The mitigation is immediate and does not require a code deploy: detach wh-serving-prod from the shared analytics pool (or move the analyst’s workload to an isolated warehouse), and bump the serving warehouse to scale-out so it stops queueing. Within two minutes the serving lookups drop back under 100 ms, saturation falls to 41%, and orders/min recovers to 37. The post-incident action is a guardrail: serving and analytics warehouses must never share a pool during promotional windows. Three takeaways for the platform team:

Single-row lookups taking seconds is the tell. When the duration is high but rows_produced is tiny, the warehouse is queueing, not crunching. That points at saturation or a noisy neighbour, not query SQL.
The cross-channel join is what makes this actionable. Five slow queries with healthy checkout is a yawn; five slow queries with a live order dip is a revenue incident. The card only pages on the combination.
Isolate serving from analytics. The most common cause of this card firing is a heavy BI or pipeline query stealing slots from the storefront-serving warehouse. Pair with DBU by Cluster (7d) to confirm which workloads share compute.

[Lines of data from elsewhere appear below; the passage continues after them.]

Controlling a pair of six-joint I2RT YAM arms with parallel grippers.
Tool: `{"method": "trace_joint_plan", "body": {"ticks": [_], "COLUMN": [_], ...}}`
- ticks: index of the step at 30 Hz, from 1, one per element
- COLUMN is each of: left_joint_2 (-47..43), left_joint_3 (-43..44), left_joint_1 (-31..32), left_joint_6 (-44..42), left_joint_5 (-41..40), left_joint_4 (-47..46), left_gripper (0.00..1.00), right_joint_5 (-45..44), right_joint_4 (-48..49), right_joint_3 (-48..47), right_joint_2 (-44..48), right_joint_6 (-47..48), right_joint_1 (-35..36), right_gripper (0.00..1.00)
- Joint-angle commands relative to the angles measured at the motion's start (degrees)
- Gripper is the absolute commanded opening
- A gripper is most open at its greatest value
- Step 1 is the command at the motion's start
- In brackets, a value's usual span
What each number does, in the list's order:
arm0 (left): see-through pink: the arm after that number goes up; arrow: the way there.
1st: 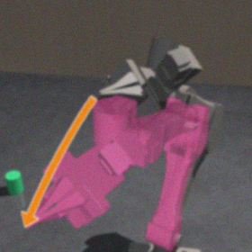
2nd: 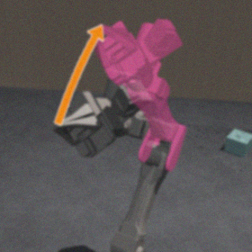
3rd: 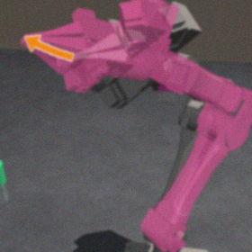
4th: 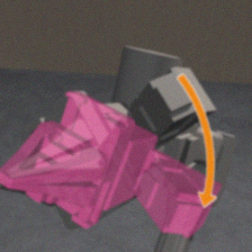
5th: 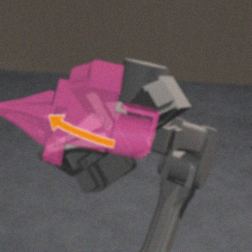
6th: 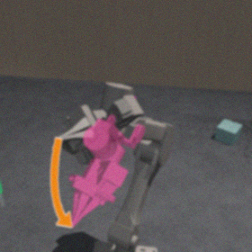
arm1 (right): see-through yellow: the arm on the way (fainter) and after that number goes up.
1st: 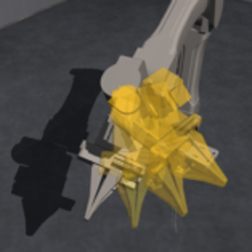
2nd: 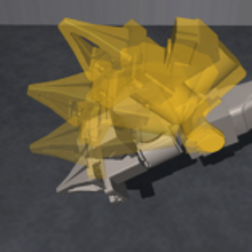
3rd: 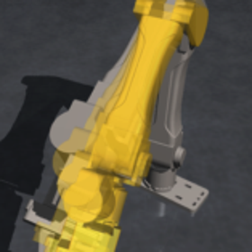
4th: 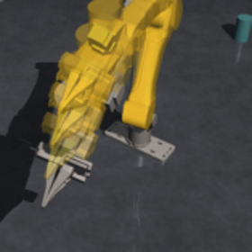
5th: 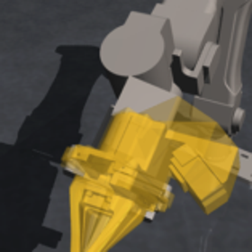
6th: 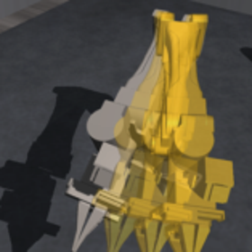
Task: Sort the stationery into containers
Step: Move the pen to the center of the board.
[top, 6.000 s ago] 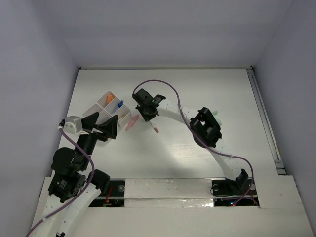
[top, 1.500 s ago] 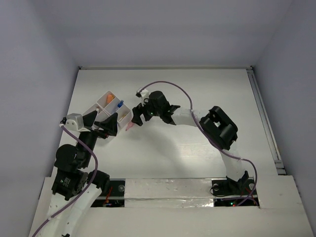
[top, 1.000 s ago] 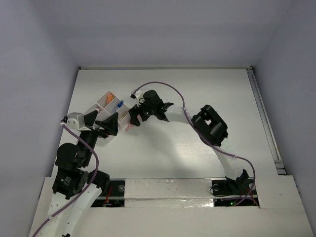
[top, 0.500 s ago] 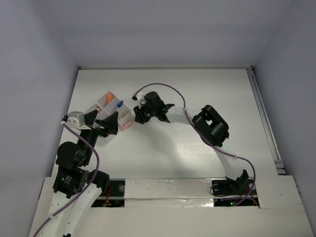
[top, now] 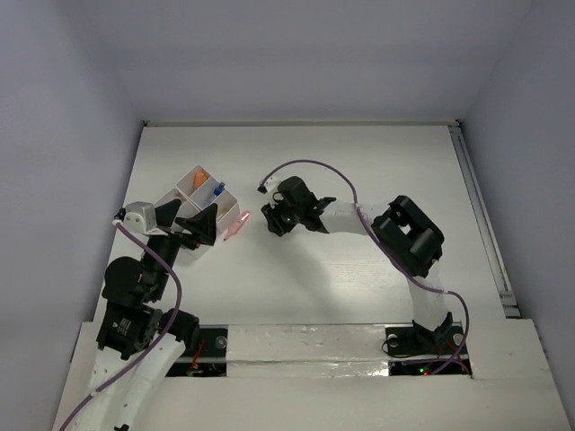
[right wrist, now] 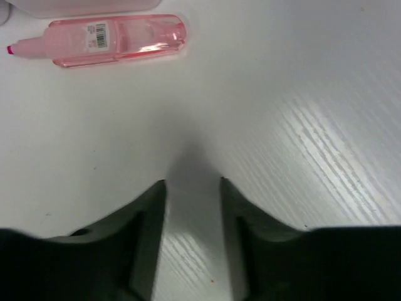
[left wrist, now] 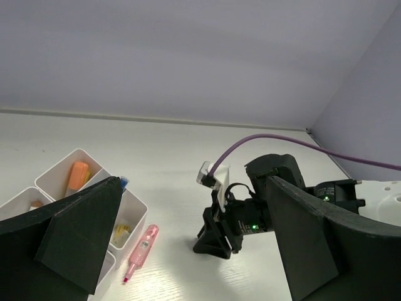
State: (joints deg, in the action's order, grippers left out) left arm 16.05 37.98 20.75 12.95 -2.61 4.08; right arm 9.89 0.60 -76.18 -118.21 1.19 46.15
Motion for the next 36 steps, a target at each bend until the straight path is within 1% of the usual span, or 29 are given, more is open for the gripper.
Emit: {"method": "trace_joint_plan", "body": {"ticks": [1, 3, 4, 5, 7, 8, 11, 13, 19, 23, 29, 30, 35, 36], "left_joint_2": [1.2, 1.2, 1.1, 1.0, 0.9, 1.0, 1.0, 1.1, 1.2, 1.1, 0.9, 0.9, 0.8, 0.8], "left_joint_3": [0.0, -0.2, -0.1, -0.1, -0.1, -0.1, -0.2, -0.1, -0.1, 0.0, -0.1, -0.1, -0.1, -0.1], "left_joint_1": [-0.4, -0.4, -0.4, -0.4, -0.4, -0.4, -0.4, -0.4, -0.4, -0.4, -0.4, -0.4, -0.4, -0.4], "left_joint_6": [0.6, 0.6, 0.6, 0.5, 0.5, 0.5, 0.4, 0.5, 0.5, 0.5, 0.5, 0.4, 0.4, 0.5], "left_joint_5": [1.5, 1.4, 1.2, 1.1, 1.0, 1.0, 1.2, 1.3, 1.4, 1.4, 1.3, 1.3, 1.2, 1.2], "left_joint_4": [-3.5, -3.4, -3.2, -3.2, -3.2, -3.2, -3.4, -3.3, -3.2, -3.2, -3.1, -3.1, -3.1, -3.2], "left_gripper": [0.97, 0.97, 0.97, 0.97, 0.97, 0.97, 0.97, 0.97, 0.97, 0.97, 0.97, 0.97, 0.97, 0.97], "right_joint_5": [2.8, 4.8, 5.1, 5.8, 7.3, 8.1, 8.0, 8.1, 7.9, 7.4, -0.7, -3.2, -9.6, -13.6], "right_joint_4": [-0.4, -0.2, 0.0, 0.1, 1.8, 2.0, 0.4, -0.2, 0.3, 0.3, -2.4, -2.6, -1.7, -1.1], "right_joint_3": [-3.2, -6.9, -8.3, -9.6, -12.0, -12.8, -17.3, -19.8, -23.0, -24.4, -25.7, -25.5, -21.9, -21.0], "right_joint_2": [0.0, -1.9, -3.8, -4.6, -6.0, -7.4, -10.8, -12.1, -15.5, -16.7, -18.4, -18.5, -18.3, -17.8], "right_joint_6": [0.6, -0.6, -1.4, -3.2, -4.8, -5.0, -5.0, -5.1, -7.3, -8.1, -5.3, -4.9, -5.1, -5.2], "right_joint_1": [0.2, 0.2, 0.2, 0.2, 0.2, 0.2, 0.7, 1.4, 3.0, 3.6, 6.6, 6.6, 7.2, 7.2], "right_gripper": [0.53, 0.61, 0.7, 0.72, 0.83, 0.86, 0.9, 0.94, 0.99, 1.0, 1.0, 1.0, 0.96, 0.95]}}
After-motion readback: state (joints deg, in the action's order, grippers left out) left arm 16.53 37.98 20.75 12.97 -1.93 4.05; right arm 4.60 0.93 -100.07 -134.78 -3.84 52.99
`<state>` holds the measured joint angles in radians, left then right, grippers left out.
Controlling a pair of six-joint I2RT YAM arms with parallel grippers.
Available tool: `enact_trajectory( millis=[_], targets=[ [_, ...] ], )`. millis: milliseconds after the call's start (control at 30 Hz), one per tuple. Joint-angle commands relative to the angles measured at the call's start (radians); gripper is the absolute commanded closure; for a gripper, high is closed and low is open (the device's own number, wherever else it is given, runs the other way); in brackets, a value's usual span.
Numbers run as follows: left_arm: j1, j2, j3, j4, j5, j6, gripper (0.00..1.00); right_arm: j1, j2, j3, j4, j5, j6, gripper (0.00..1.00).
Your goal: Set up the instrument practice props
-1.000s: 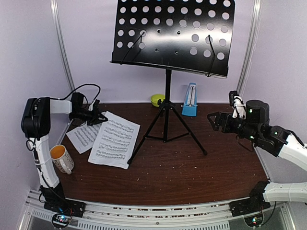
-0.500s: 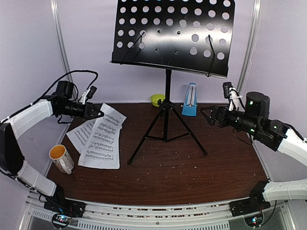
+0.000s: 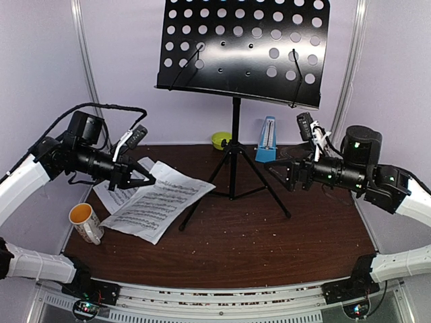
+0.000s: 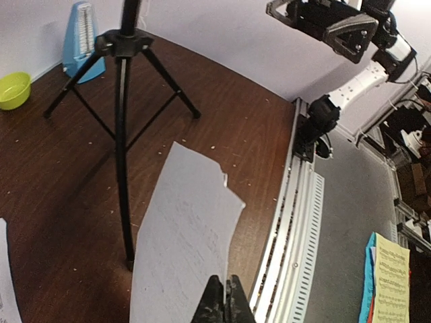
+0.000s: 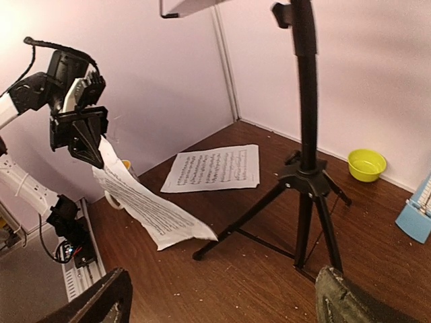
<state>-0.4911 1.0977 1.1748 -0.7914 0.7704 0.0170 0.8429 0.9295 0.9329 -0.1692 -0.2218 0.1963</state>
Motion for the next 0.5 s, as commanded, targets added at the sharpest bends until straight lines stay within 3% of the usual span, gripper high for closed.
enact_trajectory(
  millis=[0,233,467],
  targets=[
    [-0.096,0.033,0.08,-0.034,0.005,0.016,1.0,0.09,0.038,0.095,-0.067,-0.015,-0.106,0.04],
    [-0.245,0.146,0.211,-0.034,-0.062,0.028,1.0,0.264,0.18,0.244,-0.174,-0.01,-0.173,0.04],
    [-0.34,0.238,0.311,-0.022,-0.073,0.069,1.0,0.32,0.299,0.311,-0.169,-0.01,-0.196,0.07]
  ],
)
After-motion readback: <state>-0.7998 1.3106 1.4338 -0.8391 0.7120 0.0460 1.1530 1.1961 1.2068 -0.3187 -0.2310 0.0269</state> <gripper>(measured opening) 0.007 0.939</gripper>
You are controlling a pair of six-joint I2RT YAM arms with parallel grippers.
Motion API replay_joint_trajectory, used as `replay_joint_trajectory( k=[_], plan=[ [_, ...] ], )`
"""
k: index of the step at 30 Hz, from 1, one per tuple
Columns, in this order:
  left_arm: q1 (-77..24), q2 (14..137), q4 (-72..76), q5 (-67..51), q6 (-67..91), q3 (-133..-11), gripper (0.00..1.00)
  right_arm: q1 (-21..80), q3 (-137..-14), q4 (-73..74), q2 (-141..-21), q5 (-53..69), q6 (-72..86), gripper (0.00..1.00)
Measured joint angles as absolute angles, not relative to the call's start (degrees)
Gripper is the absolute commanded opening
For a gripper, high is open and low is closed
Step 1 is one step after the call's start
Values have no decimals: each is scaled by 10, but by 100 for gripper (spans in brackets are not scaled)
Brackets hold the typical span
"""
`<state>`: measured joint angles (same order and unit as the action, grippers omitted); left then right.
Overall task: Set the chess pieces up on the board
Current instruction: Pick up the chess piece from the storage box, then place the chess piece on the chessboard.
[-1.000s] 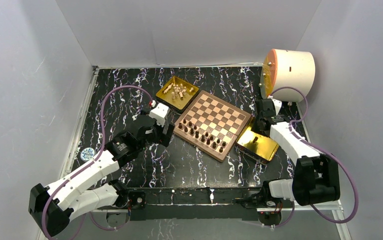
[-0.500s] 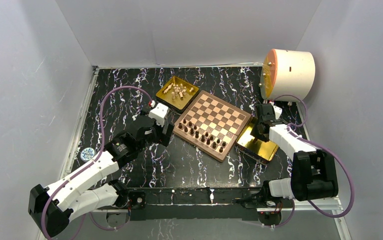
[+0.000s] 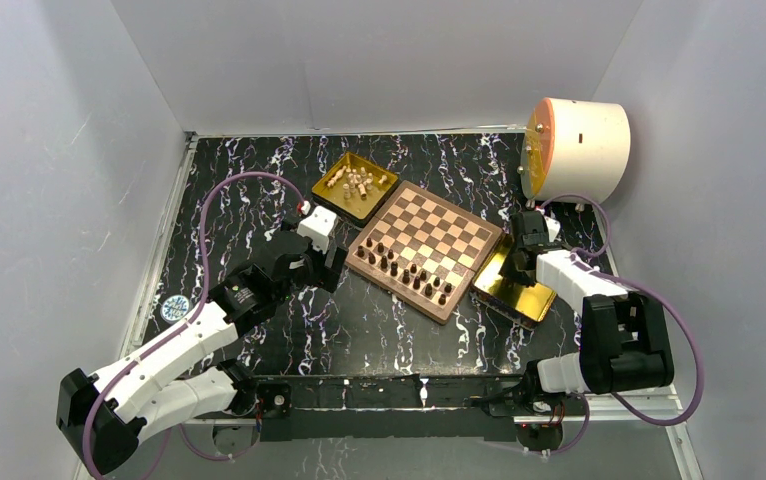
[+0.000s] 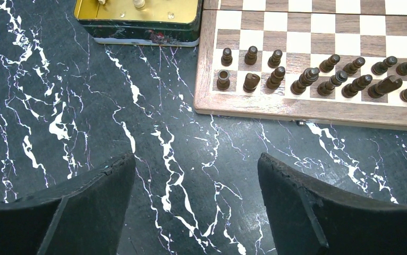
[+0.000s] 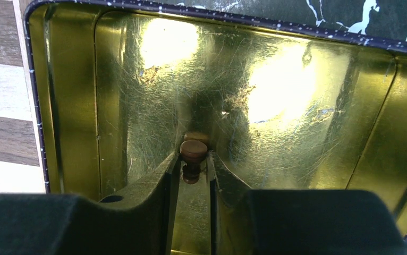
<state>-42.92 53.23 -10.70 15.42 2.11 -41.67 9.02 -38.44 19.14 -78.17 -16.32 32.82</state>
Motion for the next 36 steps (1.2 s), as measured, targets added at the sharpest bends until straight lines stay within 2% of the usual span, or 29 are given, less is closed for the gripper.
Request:
replay_joint_trajectory(
  k=[9, 20, 29, 36],
  plan=[
    [-429, 532, -107, 152, 25, -417, 74, 90, -394, 196, -780, -164, 306, 20],
    [-429, 552, -108, 118, 52, -427, 62, 90, -484, 254, -748, -160, 263, 19],
    [-429, 589, -62, 60, 152, -478, 53, 90, -525, 270, -660, -8, 346, 21],
    [-429, 682, 18, 38, 224, -526, 51, 90, -499, 166, -629, 130, 508, 21]
  ],
)
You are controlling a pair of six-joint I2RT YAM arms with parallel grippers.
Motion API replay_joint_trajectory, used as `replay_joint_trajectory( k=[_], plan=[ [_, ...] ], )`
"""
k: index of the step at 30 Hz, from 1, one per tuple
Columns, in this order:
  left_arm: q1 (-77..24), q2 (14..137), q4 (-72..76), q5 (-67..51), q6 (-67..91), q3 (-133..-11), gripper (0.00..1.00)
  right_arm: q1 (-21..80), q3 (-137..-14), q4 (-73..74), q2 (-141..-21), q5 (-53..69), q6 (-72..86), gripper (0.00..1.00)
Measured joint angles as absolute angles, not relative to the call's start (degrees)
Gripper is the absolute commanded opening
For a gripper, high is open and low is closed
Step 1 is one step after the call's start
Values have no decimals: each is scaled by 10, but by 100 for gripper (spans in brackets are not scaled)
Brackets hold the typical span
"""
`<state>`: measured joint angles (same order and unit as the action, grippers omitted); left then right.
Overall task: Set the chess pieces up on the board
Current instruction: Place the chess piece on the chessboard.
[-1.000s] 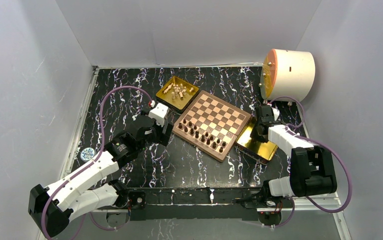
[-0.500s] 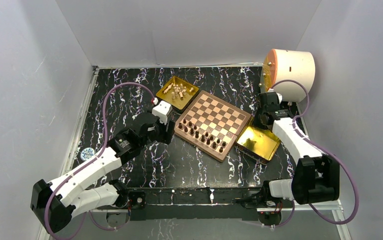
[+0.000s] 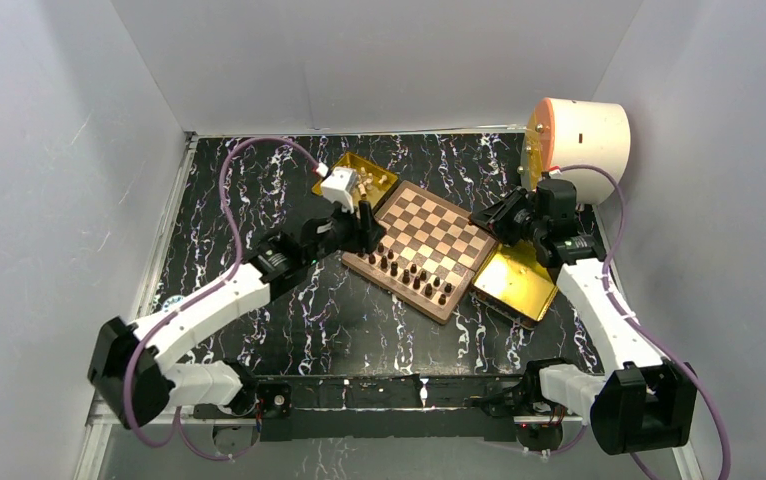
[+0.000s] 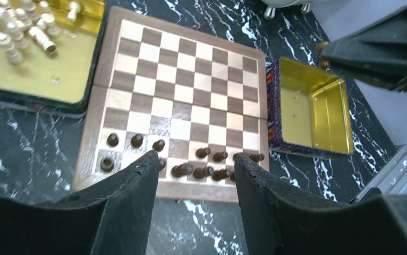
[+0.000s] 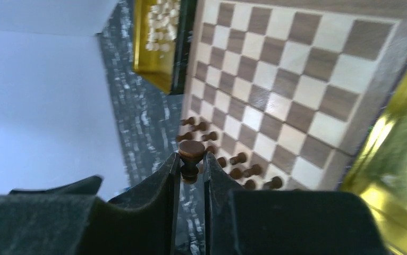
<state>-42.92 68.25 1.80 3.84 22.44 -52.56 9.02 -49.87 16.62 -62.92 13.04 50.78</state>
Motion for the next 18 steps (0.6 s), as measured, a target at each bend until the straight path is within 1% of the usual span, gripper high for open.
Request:
replay_joint_trajectory(
  k=[5, 8, 18],
  plan=[
    [-429, 765, 79, 18, 256, -565, 46, 90, -443, 79, -606, 177, 626, 21],
    [-431, 806, 127, 8, 265, -577, 45, 90, -430, 32, -602, 196, 690, 21],
    [-467, 910, 273, -29, 245, -599, 44, 91, -416, -56, -590, 223, 790, 21]
  ],
)
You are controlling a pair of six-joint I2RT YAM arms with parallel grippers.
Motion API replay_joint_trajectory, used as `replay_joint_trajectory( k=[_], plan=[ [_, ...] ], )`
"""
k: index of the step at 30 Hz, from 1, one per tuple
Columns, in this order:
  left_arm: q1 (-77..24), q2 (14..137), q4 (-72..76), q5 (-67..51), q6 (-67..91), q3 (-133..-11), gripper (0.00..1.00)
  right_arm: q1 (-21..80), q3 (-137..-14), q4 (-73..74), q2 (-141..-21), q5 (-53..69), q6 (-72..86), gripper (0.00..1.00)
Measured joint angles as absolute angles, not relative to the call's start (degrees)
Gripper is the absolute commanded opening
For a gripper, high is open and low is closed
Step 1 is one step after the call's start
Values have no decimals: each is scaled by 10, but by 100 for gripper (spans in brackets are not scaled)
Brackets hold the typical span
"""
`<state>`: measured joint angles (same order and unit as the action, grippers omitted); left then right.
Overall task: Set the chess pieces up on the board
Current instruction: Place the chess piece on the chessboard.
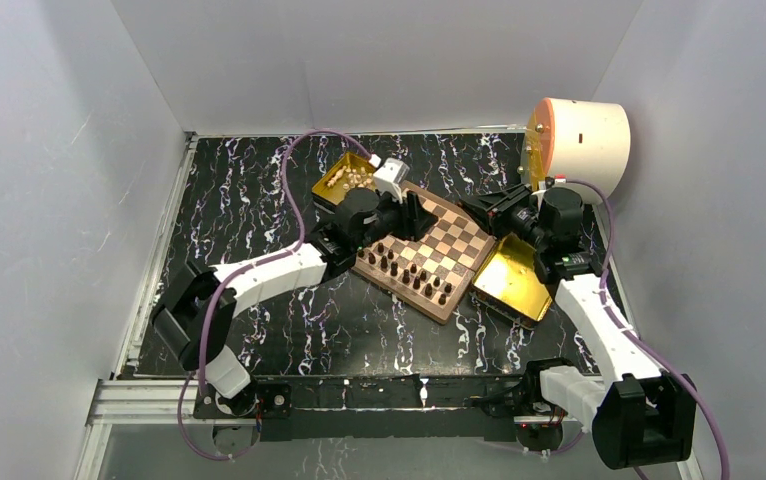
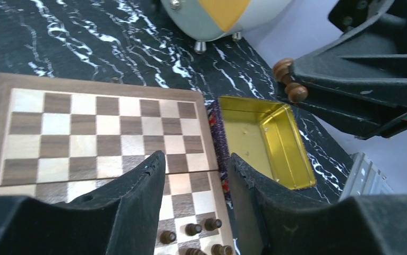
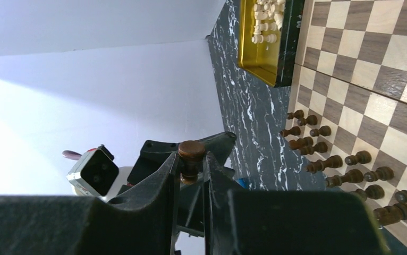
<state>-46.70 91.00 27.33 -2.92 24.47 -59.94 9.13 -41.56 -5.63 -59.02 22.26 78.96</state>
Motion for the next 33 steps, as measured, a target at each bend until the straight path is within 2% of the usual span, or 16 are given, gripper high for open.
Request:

Sibling cards merchants should reference together

Card	Why pair it with Slow SQL Queries During Checkout Window	What the combination tells you
SQL Warehouse Saturation %	The capacity view of the warehouse running the slow queries.	Slow queries plus saturation above 90% equals a queueing warehouse: scale out, do not debug SQL.
SQL Query Latency p95 (ms)	The aggregate latency that the per-row slow list rolls up into.	If p95 is fine but this table is full, the slowness is concentrated in a few statements, not systemic.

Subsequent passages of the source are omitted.